C’est un autre enjeu fondamental. Jusqu’où le metteur en scène peut-il interpréter une œuvre sans en trahir l’esprit ? Comment valoriser le texte, les personnages, la dramaturgie, tout en proposant une lecture singulière ? Ce dialogue, parfois tendu, entre écriture dramatique et écriture scénique, soulève de vraies questions artistiques et éthiques.

La relation au public est-elle aussi un sujet de préoccupation ?

Absolument. Le théâtre souffre, aujourd’hui, d’un déficit d’audience. Salles vides, représentations gratuites, manque de diffusion : autant de signes d’une crise. Cela oblige les metteurs en scène à repenser leur manière de créer, à aller vers de nouveaux espaces, à renouer un lien de proximité avec les spectateurs. Mais ce travail ne peut être assumé par les artistes seuls.

Quel rôle peut jouer l’État dans ce contexte ?

L’État a une responsabilité majeure : il doit accompagner la structuration du secteur, soutenir la diffusion, valoriser les infrastructures, favoriser la médiation culturelle. Ce n’est qu’en conjuguant les efforts des artistes, des institutions et des politiques publiques que le théâtre marocain pourra pleinement jouer son rôle dans l’espace social et culturel.

Un dernier mot sur le livre ?

Nous avons tenté d’éclairer quelques facettes de cette thématique vaste et complexe. Ce livre est une invitation à poursuivre le débat, à nourrir une pensée collective sur l’art de la mise en scène et ses mutations dans notre société.

Explications de Mahmoud Chahdi, metteur en scène

Les enjeux actuels de la mise en scène, tels qu’analysés dans le livre «Les enjeux de la mise en scène au Maroc. Interventions du colloque intellectuel», consistent principalement à examiner la relation complexe que la mise en scène entretient avec les divers acteurs de la création théâtrale, à savoir les auteurs, les critiques, les comédiens, mais également à interroger la relation avec le public, une dimension essentielle du théâtre qui mérite une attention particulière.

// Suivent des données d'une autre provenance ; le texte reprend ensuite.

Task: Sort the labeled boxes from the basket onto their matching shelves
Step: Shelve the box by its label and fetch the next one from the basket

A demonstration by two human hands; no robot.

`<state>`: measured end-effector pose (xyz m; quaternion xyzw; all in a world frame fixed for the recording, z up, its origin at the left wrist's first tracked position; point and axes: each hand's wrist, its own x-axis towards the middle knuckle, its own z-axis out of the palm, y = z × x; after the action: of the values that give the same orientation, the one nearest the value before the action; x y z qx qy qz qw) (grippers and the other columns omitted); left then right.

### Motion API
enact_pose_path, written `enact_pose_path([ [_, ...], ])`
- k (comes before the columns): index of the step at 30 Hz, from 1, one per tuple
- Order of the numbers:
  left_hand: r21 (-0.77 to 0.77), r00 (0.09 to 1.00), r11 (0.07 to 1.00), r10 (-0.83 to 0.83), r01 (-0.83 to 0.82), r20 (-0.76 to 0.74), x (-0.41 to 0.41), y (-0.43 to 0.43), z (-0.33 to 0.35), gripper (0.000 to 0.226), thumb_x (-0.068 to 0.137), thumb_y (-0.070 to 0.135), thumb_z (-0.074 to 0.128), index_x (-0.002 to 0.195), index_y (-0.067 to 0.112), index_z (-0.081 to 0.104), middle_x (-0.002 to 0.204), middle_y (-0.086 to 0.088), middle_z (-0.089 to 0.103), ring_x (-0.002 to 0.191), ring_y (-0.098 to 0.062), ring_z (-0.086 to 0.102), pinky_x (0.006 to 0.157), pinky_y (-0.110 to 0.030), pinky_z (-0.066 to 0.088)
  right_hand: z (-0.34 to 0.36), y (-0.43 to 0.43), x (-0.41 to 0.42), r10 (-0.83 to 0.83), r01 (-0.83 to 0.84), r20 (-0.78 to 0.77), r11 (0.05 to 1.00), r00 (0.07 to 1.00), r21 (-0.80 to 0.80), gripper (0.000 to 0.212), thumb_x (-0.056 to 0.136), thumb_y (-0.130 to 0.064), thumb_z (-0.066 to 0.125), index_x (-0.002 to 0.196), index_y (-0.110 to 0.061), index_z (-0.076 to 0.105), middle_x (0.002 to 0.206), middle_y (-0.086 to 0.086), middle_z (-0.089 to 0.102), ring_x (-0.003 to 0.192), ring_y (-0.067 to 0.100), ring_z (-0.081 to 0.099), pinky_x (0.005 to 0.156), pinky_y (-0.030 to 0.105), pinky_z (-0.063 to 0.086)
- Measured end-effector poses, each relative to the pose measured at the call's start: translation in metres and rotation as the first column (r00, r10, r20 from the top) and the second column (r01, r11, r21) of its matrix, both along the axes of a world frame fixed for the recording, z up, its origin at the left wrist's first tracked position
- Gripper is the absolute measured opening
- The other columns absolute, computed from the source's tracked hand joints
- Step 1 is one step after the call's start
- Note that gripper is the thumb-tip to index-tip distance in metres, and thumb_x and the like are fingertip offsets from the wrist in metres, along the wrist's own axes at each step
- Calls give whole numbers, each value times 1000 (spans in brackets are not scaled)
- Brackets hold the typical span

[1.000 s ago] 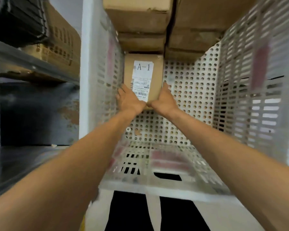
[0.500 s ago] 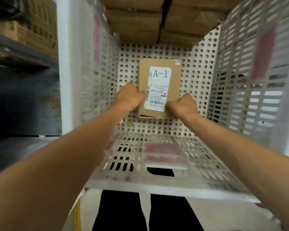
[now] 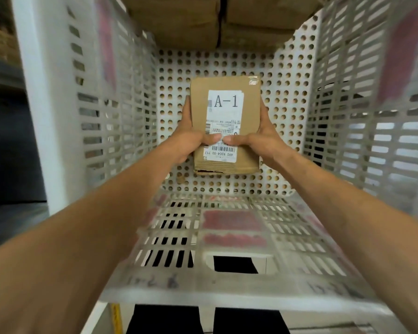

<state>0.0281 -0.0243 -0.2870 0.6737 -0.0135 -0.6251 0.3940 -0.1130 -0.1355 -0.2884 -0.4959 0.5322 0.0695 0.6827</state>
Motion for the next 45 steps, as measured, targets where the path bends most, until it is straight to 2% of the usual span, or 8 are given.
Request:
enact_pose_path([
  [8, -34, 997, 998, -54, 56, 45, -15, 6, 25, 124, 63, -19, 75, 151, 35, 8, 122, 7, 58, 109, -10, 58, 85, -34, 57, 14, 5, -18, -106, 102, 51, 992, 993, 79, 109, 54, 9, 85, 141, -32, 35, 109, -10, 68, 96, 4, 65, 65, 21, 56],
  [12, -75, 998, 996, -51, 54, 38, -16, 2, 53, 127, 64, -21, 73, 152, 39, 4, 138, -1, 52, 120, -18, 54, 93, -44, 53, 40, 6, -25, -153, 152, 72, 988, 986, 22, 111, 52, 6, 87, 142, -33, 34, 113, -8, 68, 102, 9, 65, 71, 26, 57],
  [15, -120, 993, 987, -100, 108, 70, -10, -7, 81, 131, 66, -16, 75, 149, 46, -7, 139, 7, 49, 110, -10, 57, 82, -32, 57, 71, 1, -24, -207, 210, 108, 978, 972, -16, 115, 51, 4, 88, 144, -36, 32, 114, -9, 68, 102, 9, 65, 75, 29, 57],
  [21, -311, 940, 895, -256, 319, 227, 16, -20, 160, 132, 67, -12, 77, 151, 34, -13, 147, 5, 41, 131, -12, 44, 107, -41, 41, 155, 7, -15, -224, 269, 228, 944, 947, -190, 126, 46, -8, 89, 149, -32, 21, 124, -7, 64, 112, 12, 62, 95, 40, 52],
  [30, -401, 824, 729, -416, 554, 384, 39, -1, 335, 133, 65, -5, 82, 150, 41, -11, 146, 3, 43, 132, -15, 44, 110, -42, 38, 336, 63, -17, -222, 363, 357, 843, 907, -397, 128, 57, 4, 88, 152, -24, 7, 137, 3, 54, 125, 20, 52, 105, 51, 42],
  [36, -477, 792, 637, -419, 605, 445, 31, 11, 413, 128, 70, -13, 75, 150, 42, -8, 133, 12, 52, 106, 5, 55, 74, -16, 53, 417, 88, -24, -258, 437, 400, 771, 880, -464, 133, 63, 5, 84, 153, -30, -7, 141, 4, 49, 125, 17, 52, 104, 48, 44],
  [41, -525, 767, 566, -379, 635, 518, 15, 30, 460, 131, 67, -9, 79, 149, 45, -7, 118, 19, 58, 110, -2, 59, 88, -26, 54, 460, 112, -43, -261, 465, 420, 720, 869, -515, 136, 63, -3, 87, 151, -38, -10, 144, 1, 47, 126, 16, 51, 109, 45, 39],
  [45, -544, 759, 536, -370, 646, 536, -12, 69, 480, 133, 66, -4, 82, 147, 48, -10, 139, 7, 50, 122, -14, 54, 102, -44, 46, 479, 149, -74, -269, 480, 419, 674, 867, -561, 132, 58, -17, 92, 152, -40, 2, 144, -2, 47, 121, 12, 53, 104, 36, 43],
])
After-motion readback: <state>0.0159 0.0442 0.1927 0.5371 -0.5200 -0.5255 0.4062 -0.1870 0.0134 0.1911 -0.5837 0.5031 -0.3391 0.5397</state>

Ce livre recueille les témoignages de 27 metteurs en scène, auteurs et comédiens, apportant une réflexion approfondie sur ces enjeux dans le cadre du Festival national du théâtre de Tétouan, lors de sa 23e édition.

Ainsi, ce livre, tout en retraçant ces témoignages, questionne de manière globale cette relation entre les divers acteurs de la scène théâtrale. Il représente également une initiative de partage de ces réflexions avec les chercheurs et le public, se positionnant comme un ouvrage pionnier au Maroc, dans la mesure où il analyse la pratique théâtrale à travers le regard des praticiens eux-mêmes.

Le constat majeur qui en découle est que la diversité de la pratique théâtrale au Maroc est particulièrement riche. En effet, elle se manifeste à travers une pluralité de répertoires et d’approches. Le théâtre marocain conjugue des traditions, un riche patrimoine, tout en intégrant des expérimentations modernes et une ouverture sur le monde. Cette diversité est au cœur de son rayonnement à l’international. Toutefois, cette dynamique ne peut se réaliser que grâce à des institutions, telles que l’l’Institut supérieur d’art dramatique et d’animation culturelle (Isadac), qui forment les jeunes aux différentes pratiques théâtrales, ainsi qu’à l’existence d’ateliers et d’associations dédiées à la jeunesse. L’engagement institutionnel en faveur du soutien à la création, de même que l’intérêt croissant du public pour cette diversité jouent également un rôle crucial. Tant que ces soutiens seront présents, le théâtre marocain continuera à se développer et à prospérer.